K.D. DÁVILA: We had never met before that program. When I was in film school, I felt like I only ever met writers really like you. Writers hang out with writers. We hang out inside our houses and our caves and do not want to talk to anybody. So it was really a great opportunity to just get to know, you know, directors and editors and cinematographers.

CAREY WILLIAMS: I pitched on the scripts that the writers wrote. As a director, I had to pitch on them! So I read Katie's script originally and was like, 'Oh shit, I don't know if I could do this because it's a comedic take on something very serious.

The indie movie Emergency follows Sean (RJ Cyler) and Kunle (Donald Elise Watkins), two college friends whose plans for an epic night of partying get derailed when they find an unknown, unconscious white girl passed out in their living room. Calling 911 would be the easiest thing to do, but such a thing is never easy for two young black men. 

Interview With KD Dávila and Carey Williams

How did you come up with the idea of Emergency?

KD DÁVILA: I am Latina. My family is from Los Angeles. My dad grew up in East LA. And so for me, the specter of police brutality was always very present in our community, and also, obviously, (in) the black community. I think that we wanted to tell a story about that, but in a way that was going to be more about the culture of fear that has been created; and what that does to young people.

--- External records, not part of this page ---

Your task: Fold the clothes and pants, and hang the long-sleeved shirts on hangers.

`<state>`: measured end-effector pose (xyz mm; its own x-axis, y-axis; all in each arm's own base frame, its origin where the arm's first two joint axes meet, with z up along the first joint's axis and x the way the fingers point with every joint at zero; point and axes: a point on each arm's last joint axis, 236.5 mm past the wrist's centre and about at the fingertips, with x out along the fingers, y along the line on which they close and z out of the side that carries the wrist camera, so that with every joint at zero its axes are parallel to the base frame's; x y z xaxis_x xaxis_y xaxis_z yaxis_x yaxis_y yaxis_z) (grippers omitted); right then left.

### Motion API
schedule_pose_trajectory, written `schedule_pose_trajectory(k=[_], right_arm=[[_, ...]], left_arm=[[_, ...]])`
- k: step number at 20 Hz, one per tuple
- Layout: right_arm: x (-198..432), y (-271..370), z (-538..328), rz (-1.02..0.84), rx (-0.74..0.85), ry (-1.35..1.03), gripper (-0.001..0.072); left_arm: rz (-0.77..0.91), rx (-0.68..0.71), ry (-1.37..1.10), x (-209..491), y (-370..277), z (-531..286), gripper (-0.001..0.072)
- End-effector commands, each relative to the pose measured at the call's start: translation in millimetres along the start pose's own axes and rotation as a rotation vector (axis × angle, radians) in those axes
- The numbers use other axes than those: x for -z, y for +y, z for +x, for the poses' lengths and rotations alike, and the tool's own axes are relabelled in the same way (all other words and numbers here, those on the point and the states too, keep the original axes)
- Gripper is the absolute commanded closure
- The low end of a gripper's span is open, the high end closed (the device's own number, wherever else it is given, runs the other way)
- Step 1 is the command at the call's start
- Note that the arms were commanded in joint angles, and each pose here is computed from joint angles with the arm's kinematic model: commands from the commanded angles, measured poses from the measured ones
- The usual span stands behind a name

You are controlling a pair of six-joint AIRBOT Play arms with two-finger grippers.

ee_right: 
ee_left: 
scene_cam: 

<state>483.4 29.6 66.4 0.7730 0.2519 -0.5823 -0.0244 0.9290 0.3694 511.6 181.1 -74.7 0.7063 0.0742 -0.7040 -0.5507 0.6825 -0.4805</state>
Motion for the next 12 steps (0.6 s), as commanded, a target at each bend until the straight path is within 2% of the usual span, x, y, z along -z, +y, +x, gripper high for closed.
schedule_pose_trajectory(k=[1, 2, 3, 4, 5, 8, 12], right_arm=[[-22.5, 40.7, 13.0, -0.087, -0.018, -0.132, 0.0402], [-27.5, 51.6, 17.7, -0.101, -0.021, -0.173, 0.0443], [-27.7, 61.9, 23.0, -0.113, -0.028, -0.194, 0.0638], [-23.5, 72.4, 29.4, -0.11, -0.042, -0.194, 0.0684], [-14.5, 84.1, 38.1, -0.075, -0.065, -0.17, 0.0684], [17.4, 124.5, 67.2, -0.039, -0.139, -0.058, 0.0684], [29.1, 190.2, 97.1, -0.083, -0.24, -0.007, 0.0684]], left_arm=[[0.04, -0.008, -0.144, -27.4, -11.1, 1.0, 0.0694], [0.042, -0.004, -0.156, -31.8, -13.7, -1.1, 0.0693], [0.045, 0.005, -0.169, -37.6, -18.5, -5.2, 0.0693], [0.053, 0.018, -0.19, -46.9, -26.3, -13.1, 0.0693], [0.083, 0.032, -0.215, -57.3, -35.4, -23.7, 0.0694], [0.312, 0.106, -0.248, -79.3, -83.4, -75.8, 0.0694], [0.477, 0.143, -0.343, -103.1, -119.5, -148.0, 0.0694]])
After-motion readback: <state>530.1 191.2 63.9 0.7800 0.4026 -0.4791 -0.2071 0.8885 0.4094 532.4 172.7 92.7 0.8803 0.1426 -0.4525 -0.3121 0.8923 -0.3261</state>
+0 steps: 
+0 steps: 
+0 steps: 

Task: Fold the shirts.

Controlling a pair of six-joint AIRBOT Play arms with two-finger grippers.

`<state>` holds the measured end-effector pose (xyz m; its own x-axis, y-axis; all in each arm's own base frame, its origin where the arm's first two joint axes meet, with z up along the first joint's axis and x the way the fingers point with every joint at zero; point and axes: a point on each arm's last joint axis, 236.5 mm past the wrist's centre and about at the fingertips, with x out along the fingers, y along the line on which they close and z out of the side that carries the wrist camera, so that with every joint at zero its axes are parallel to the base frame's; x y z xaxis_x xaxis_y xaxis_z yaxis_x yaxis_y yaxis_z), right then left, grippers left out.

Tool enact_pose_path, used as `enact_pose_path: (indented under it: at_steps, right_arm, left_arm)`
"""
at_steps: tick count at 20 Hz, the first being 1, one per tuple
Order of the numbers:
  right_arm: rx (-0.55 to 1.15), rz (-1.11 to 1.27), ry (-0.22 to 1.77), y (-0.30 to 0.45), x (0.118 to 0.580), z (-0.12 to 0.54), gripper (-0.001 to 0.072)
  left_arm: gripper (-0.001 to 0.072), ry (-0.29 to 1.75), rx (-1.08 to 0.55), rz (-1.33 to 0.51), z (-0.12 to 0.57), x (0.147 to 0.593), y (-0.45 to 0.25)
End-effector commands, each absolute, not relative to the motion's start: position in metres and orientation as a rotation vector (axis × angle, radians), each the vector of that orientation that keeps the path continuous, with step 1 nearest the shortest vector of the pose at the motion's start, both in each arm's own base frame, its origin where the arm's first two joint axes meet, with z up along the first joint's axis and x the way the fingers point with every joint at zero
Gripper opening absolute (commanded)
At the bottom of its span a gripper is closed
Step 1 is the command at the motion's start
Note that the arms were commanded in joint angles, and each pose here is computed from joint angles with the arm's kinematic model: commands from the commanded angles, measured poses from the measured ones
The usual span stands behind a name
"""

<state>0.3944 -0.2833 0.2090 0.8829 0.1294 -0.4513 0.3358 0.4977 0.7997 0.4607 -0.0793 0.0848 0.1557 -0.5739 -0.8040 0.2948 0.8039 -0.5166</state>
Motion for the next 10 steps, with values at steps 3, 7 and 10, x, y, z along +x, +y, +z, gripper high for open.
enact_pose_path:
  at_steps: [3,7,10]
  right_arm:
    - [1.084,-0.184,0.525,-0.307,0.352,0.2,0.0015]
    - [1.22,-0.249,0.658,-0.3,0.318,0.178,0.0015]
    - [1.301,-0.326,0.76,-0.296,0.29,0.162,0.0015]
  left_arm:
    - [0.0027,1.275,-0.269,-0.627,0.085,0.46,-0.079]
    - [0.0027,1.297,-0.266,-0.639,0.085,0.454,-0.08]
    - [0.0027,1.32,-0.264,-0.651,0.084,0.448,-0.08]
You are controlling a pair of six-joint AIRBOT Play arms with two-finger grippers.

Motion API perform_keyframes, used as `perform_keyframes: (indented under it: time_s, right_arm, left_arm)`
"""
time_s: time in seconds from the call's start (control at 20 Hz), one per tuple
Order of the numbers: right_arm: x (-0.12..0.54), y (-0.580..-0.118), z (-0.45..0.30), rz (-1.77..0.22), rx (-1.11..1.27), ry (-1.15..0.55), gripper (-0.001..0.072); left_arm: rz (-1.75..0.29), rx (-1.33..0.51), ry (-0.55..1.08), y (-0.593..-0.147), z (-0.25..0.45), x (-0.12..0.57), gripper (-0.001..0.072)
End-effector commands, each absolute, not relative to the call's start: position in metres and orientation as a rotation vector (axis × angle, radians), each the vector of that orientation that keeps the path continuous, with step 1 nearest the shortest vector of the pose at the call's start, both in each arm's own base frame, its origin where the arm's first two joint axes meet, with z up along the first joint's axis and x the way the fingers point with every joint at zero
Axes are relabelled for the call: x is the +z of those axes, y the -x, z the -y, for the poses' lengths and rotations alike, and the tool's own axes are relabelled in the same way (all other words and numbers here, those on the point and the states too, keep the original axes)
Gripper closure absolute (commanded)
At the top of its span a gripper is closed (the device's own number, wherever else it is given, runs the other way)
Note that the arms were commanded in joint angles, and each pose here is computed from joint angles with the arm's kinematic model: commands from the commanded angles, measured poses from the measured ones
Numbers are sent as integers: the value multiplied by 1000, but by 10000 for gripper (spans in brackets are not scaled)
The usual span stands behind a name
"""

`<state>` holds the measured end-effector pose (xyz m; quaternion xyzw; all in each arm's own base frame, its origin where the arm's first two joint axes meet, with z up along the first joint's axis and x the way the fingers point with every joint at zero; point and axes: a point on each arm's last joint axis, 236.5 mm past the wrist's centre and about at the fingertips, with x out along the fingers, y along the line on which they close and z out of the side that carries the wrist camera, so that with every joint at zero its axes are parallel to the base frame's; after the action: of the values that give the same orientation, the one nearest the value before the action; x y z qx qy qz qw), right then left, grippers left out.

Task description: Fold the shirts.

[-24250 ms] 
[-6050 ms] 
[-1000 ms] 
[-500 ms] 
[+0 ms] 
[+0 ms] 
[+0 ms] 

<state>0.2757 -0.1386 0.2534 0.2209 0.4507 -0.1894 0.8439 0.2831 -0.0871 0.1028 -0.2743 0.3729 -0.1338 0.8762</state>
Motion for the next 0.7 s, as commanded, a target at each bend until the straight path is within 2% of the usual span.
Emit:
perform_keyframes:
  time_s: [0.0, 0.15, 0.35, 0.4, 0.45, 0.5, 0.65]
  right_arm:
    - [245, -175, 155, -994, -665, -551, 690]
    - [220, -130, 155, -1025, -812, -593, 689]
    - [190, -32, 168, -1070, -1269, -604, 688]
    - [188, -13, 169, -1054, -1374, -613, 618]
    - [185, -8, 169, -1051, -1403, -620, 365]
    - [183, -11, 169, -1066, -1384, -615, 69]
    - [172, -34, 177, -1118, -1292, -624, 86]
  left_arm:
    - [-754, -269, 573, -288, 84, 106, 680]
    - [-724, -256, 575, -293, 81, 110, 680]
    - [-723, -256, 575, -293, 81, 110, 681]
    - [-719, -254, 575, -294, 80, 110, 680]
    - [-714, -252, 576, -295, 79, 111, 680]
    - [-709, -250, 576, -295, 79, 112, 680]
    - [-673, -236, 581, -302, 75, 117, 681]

Project Involve left the young filmmakers with a professional partnership and a 12 minutes-long short film of notice. In its first incarnation Emergency won six major film festivals awards, including a Special Jury Prize at the 2018 Sundance Film Festival and the Grand Jury Award for Narrative Short at the 2018 SXSW Film Festival. The concept was ripe for expansion, and Dávila worked the original idea into a feature-length script. It ended in the Black List, a survey of the best unproduced screenplays in any given year.

KD DÁVILA: It is funny because we had not intended it to be a peripheral concept for a feature. We wanted it to be a really strong standalone short film. We just wanted to make a strong short.

And I think because we had that short and we knew that the tone worked and we knew that the visual language worked, that it was just good to have that. I mean, unintentional proof of concept.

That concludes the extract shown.